DATA UNDER STUDY:
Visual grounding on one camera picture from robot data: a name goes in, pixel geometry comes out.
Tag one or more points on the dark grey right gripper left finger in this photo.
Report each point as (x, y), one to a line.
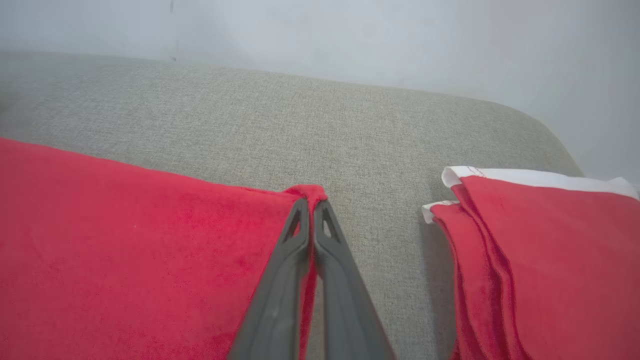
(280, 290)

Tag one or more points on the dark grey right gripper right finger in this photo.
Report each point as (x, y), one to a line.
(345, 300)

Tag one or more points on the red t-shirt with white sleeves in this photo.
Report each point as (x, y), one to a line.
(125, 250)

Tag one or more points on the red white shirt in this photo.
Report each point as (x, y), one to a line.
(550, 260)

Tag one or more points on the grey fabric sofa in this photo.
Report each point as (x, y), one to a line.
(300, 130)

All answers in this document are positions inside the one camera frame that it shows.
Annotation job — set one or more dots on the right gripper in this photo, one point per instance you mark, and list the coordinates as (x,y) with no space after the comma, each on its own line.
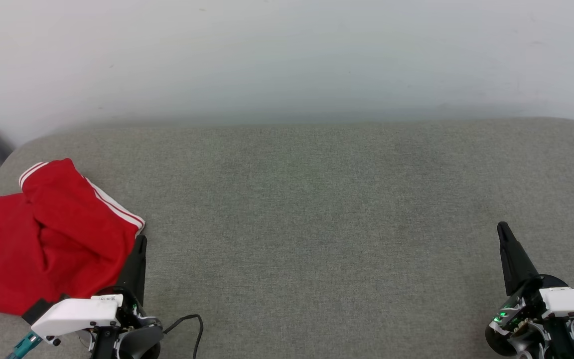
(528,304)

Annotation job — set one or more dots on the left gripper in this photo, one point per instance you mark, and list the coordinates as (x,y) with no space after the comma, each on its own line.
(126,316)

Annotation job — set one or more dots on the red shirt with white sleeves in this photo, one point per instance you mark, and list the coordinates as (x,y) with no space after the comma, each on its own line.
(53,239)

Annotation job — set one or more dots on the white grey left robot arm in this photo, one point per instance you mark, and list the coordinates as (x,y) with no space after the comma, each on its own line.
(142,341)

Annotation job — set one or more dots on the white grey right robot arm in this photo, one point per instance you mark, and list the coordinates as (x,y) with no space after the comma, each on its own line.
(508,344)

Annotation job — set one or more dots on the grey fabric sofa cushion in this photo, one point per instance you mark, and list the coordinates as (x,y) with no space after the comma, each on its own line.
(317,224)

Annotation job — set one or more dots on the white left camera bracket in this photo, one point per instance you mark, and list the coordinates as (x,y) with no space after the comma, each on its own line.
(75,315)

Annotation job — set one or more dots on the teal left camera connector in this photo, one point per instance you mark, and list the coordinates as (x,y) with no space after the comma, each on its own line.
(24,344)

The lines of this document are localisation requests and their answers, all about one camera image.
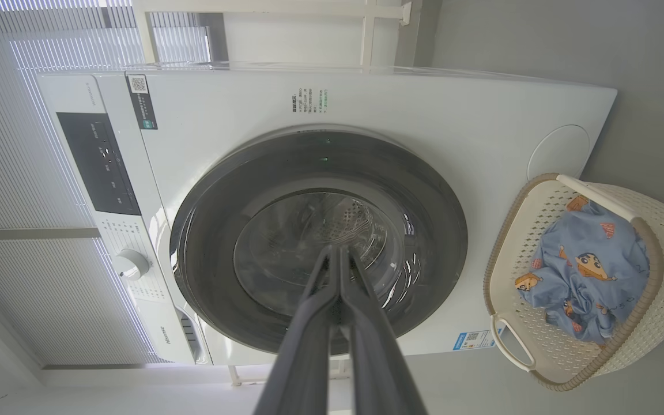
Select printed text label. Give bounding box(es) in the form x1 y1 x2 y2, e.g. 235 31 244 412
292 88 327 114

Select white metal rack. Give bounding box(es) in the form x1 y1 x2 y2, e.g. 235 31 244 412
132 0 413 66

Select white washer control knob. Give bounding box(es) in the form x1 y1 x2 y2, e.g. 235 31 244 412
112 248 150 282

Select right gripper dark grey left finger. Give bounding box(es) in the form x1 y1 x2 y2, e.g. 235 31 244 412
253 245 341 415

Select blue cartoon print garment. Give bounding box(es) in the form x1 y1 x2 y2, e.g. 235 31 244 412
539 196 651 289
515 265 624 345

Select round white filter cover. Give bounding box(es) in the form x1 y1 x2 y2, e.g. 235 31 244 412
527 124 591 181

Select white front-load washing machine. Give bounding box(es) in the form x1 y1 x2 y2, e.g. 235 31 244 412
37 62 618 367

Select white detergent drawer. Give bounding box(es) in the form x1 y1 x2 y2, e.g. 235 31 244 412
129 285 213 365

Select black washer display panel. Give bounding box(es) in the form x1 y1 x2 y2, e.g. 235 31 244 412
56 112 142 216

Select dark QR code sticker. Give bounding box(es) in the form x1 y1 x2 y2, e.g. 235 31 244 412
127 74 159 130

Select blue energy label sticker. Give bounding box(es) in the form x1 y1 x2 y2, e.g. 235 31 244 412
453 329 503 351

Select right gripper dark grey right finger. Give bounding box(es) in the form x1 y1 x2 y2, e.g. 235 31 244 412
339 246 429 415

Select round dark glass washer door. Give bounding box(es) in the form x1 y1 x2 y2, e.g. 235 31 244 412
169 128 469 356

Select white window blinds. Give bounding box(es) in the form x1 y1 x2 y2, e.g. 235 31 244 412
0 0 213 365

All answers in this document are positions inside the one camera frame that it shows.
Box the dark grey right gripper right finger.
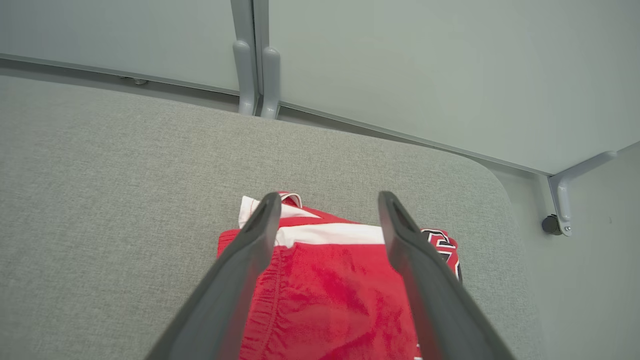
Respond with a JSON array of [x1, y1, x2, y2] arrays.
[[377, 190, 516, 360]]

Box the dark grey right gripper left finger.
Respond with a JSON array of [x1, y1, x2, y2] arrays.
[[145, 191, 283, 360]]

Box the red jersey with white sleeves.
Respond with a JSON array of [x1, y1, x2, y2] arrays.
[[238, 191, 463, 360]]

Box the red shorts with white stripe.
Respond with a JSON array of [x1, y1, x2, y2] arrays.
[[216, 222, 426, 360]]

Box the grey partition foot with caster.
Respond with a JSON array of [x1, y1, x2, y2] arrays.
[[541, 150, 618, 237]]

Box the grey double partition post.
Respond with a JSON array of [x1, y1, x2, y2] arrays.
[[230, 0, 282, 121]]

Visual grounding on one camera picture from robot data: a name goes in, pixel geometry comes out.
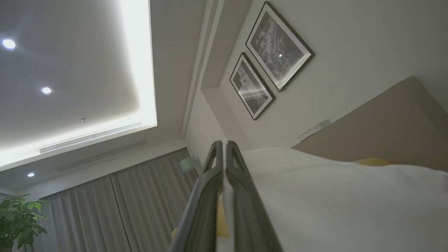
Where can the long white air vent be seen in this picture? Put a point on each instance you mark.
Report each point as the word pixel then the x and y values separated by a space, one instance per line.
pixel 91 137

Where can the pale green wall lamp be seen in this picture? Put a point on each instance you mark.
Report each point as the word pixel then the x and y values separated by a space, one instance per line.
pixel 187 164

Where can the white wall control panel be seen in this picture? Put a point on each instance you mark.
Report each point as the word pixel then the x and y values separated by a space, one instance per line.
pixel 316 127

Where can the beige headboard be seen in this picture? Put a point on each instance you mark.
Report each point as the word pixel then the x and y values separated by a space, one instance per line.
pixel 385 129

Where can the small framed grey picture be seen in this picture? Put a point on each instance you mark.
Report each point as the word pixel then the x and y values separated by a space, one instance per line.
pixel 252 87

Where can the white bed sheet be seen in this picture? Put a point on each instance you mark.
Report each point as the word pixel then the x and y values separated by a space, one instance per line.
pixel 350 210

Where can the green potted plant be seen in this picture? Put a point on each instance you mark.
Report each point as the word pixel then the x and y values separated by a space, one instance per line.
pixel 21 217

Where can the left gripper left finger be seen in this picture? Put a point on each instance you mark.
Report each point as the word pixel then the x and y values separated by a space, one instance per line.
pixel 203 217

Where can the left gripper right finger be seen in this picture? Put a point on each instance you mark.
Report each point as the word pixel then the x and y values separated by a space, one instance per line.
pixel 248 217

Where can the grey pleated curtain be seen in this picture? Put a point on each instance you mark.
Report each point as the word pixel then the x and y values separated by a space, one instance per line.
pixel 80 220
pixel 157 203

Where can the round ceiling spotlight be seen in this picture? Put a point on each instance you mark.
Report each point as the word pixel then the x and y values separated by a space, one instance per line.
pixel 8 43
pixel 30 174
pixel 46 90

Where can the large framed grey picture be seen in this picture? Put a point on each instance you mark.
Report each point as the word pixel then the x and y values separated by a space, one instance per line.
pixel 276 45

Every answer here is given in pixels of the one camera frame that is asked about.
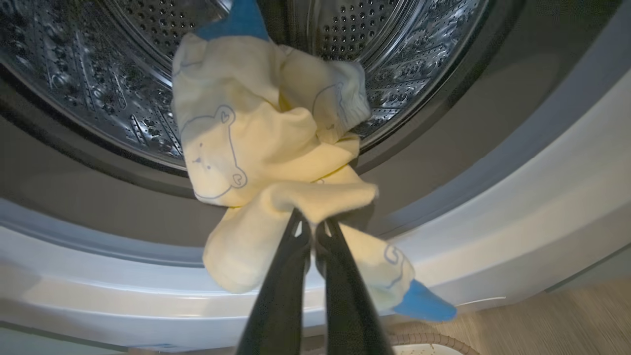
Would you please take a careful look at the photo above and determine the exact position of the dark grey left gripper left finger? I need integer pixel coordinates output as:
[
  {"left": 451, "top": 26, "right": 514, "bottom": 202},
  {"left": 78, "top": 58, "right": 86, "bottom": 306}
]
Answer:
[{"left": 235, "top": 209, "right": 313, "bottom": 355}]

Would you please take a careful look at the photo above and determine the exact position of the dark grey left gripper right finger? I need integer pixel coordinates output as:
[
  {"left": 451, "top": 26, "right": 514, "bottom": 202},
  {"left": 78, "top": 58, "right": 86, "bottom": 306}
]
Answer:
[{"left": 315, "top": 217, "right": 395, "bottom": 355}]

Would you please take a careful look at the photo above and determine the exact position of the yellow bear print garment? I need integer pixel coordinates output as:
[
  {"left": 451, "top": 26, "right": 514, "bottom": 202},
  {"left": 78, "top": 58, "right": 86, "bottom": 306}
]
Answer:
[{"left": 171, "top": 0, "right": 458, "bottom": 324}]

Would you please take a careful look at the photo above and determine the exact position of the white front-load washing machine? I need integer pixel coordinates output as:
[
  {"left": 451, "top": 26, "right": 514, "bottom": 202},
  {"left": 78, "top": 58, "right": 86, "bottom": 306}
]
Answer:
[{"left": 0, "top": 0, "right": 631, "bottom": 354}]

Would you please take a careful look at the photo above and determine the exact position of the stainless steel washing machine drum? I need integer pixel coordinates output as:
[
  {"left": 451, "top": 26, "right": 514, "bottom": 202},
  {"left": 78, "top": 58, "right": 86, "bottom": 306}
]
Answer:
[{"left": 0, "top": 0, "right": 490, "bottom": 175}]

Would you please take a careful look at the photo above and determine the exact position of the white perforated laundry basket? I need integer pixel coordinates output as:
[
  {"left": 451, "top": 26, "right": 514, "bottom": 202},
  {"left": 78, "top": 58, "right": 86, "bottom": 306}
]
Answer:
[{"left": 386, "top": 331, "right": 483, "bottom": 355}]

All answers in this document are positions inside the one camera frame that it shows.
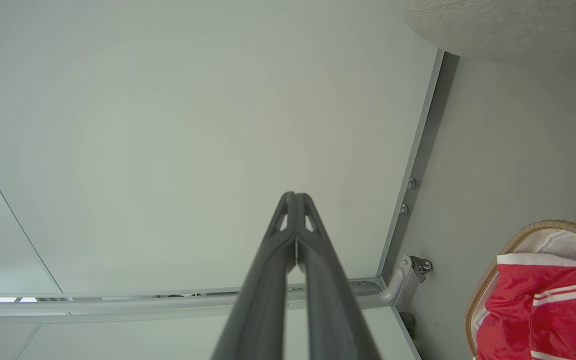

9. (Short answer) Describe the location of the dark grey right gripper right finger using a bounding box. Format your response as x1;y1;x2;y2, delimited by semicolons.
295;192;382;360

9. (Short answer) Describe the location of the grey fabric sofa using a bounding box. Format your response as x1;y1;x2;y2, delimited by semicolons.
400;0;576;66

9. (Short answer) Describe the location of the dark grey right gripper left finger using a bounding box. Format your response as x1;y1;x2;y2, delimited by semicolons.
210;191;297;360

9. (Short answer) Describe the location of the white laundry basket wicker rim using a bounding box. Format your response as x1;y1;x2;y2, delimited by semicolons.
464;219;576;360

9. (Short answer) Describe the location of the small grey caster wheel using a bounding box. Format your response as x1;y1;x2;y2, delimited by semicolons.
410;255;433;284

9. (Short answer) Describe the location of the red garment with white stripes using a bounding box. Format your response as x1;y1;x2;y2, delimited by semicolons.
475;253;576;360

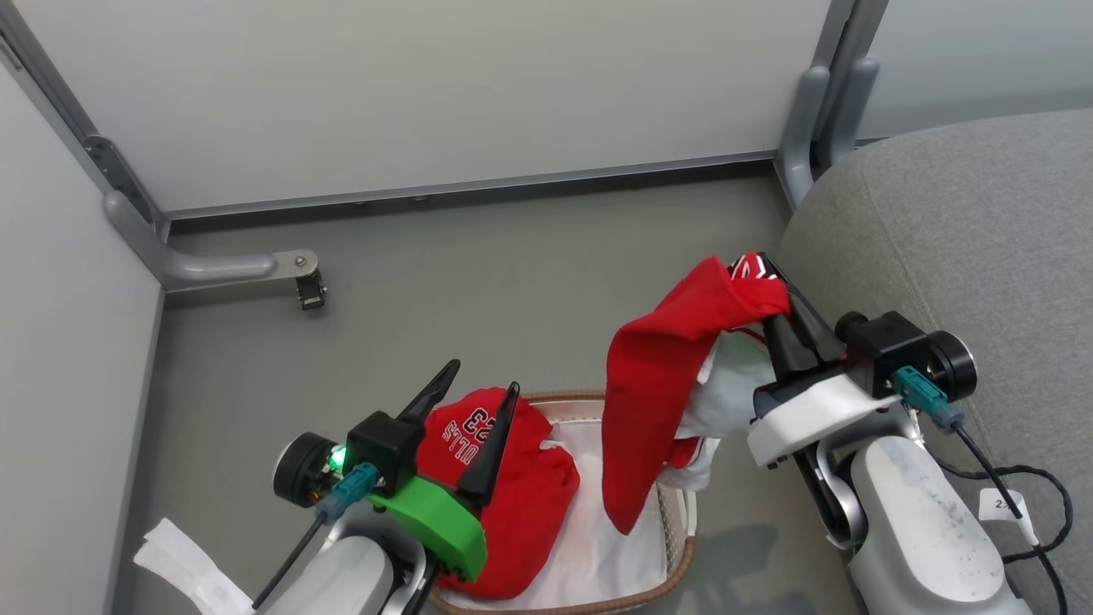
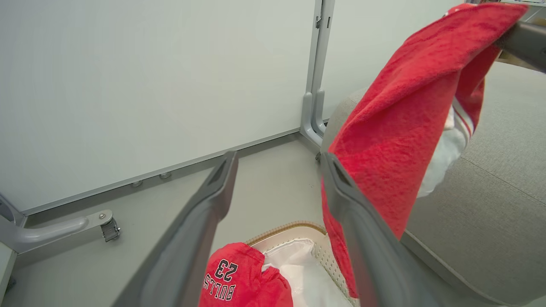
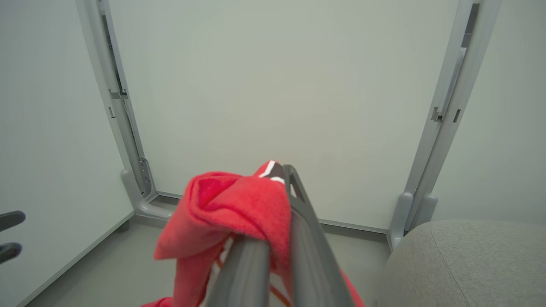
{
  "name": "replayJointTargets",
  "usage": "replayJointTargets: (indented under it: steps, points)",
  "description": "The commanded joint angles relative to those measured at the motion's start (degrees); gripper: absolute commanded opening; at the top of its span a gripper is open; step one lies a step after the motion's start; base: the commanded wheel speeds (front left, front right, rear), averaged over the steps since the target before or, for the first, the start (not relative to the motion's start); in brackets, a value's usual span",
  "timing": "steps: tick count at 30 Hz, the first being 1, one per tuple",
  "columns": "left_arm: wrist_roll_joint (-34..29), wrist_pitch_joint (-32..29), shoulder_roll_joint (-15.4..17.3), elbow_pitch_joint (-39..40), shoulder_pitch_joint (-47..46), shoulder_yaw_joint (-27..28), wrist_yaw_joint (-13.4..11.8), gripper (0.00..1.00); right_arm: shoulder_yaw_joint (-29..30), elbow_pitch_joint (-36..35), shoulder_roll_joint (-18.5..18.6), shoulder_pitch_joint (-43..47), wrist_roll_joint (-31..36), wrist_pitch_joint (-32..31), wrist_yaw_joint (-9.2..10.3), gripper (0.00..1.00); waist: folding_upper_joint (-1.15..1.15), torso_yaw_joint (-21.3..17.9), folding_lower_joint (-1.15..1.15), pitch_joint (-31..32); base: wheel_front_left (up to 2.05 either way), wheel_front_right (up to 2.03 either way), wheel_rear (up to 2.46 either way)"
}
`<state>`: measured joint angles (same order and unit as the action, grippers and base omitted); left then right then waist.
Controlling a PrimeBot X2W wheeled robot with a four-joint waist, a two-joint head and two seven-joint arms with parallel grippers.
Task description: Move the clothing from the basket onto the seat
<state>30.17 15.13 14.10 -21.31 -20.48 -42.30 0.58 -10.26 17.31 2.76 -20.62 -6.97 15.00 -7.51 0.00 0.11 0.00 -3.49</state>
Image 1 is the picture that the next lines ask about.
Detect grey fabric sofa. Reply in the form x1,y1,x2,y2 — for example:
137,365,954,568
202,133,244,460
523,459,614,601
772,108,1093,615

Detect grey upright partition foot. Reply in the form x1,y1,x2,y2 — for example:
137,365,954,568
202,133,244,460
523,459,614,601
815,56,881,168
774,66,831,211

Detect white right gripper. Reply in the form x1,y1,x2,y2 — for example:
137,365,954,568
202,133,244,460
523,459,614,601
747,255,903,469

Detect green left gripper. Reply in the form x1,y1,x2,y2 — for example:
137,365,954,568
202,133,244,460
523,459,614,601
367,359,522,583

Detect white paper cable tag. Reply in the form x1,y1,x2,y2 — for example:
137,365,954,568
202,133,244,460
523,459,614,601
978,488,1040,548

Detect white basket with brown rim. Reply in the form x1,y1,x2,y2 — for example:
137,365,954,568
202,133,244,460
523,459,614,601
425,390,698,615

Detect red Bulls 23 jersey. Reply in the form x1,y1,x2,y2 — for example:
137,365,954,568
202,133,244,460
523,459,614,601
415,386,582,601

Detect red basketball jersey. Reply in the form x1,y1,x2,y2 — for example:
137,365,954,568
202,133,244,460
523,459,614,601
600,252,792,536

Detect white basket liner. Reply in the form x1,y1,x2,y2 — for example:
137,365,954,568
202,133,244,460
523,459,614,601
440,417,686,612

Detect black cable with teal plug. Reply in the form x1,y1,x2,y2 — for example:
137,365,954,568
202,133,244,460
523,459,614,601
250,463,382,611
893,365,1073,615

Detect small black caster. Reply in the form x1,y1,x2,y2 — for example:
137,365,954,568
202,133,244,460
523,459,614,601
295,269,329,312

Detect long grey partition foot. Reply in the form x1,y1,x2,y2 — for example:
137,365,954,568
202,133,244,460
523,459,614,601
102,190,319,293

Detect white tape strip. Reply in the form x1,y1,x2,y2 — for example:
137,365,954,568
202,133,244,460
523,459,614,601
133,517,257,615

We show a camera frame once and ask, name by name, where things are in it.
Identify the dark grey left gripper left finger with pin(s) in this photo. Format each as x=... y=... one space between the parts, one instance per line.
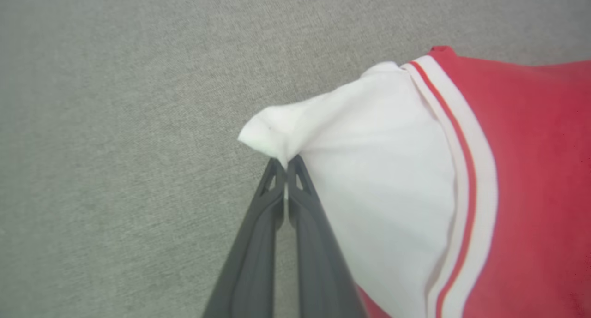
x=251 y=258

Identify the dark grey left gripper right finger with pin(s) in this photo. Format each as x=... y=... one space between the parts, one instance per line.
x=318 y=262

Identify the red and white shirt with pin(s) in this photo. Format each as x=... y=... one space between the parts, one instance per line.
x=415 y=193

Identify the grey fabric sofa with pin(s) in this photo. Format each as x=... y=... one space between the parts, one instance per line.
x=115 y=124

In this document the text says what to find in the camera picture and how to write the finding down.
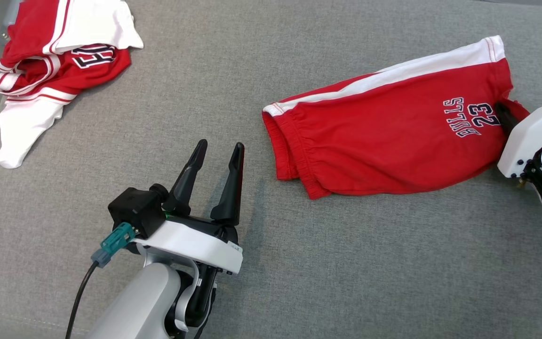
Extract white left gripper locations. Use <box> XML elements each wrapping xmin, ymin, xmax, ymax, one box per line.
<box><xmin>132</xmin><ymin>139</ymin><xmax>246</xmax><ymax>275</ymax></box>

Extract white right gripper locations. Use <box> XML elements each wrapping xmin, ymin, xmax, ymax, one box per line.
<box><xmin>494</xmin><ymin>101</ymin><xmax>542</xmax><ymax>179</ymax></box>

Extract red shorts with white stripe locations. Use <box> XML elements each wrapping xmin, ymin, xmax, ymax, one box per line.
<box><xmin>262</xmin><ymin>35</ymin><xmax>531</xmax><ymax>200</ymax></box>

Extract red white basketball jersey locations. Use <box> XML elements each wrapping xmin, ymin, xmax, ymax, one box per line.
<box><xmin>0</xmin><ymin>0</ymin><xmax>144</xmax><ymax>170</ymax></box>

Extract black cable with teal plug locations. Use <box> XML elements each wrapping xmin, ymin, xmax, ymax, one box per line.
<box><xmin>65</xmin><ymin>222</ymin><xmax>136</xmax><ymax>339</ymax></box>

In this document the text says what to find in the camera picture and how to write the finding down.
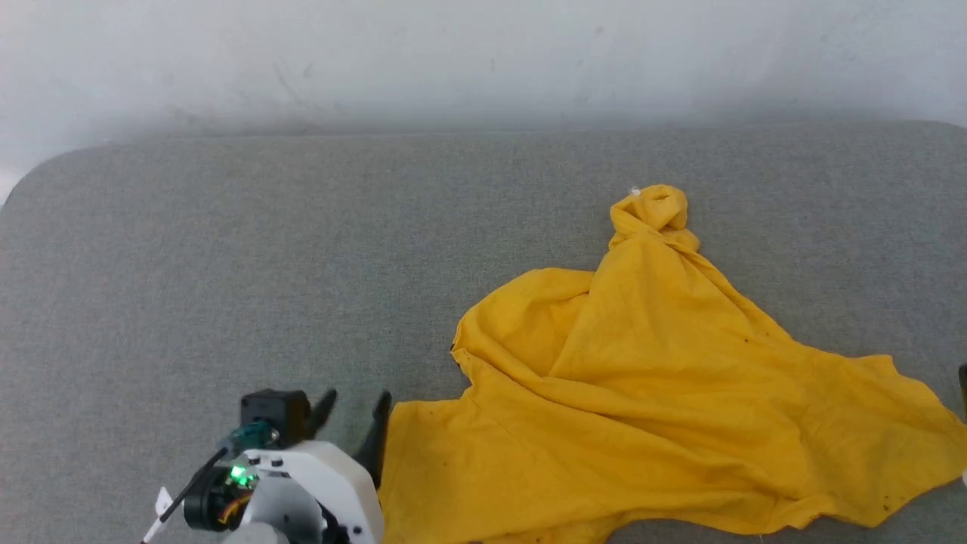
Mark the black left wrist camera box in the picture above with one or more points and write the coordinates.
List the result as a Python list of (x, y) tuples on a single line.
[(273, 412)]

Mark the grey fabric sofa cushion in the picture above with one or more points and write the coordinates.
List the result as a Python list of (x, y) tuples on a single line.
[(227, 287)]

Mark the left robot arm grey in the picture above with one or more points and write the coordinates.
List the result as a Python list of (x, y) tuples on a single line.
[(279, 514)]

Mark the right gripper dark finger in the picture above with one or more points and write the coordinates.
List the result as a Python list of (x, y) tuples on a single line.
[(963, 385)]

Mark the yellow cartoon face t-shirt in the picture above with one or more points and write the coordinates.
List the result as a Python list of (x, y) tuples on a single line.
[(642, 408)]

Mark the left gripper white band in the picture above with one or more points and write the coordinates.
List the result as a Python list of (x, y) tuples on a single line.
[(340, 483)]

TRY IT: Among the entries above, find the line with "Where can the white bed" and the line with "Where can the left gripper left"; give again exactly these two lines and all lines between them.

SOLUTION:
Where can the white bed sheet be seen in this picture? Put a point on each instance you mark.
Report each point as the word pixel then the x and y values separated by a space, one instance per line.
pixel 350 210

Where can the green potted plant be seen in this picture? Put a point on each instance you mark.
Report each point as the word pixel then the x and y values separated by a space, one instance per line.
pixel 21 217

Where can the left gripper left finger be seen in this picture? Put a point on each instance you mark.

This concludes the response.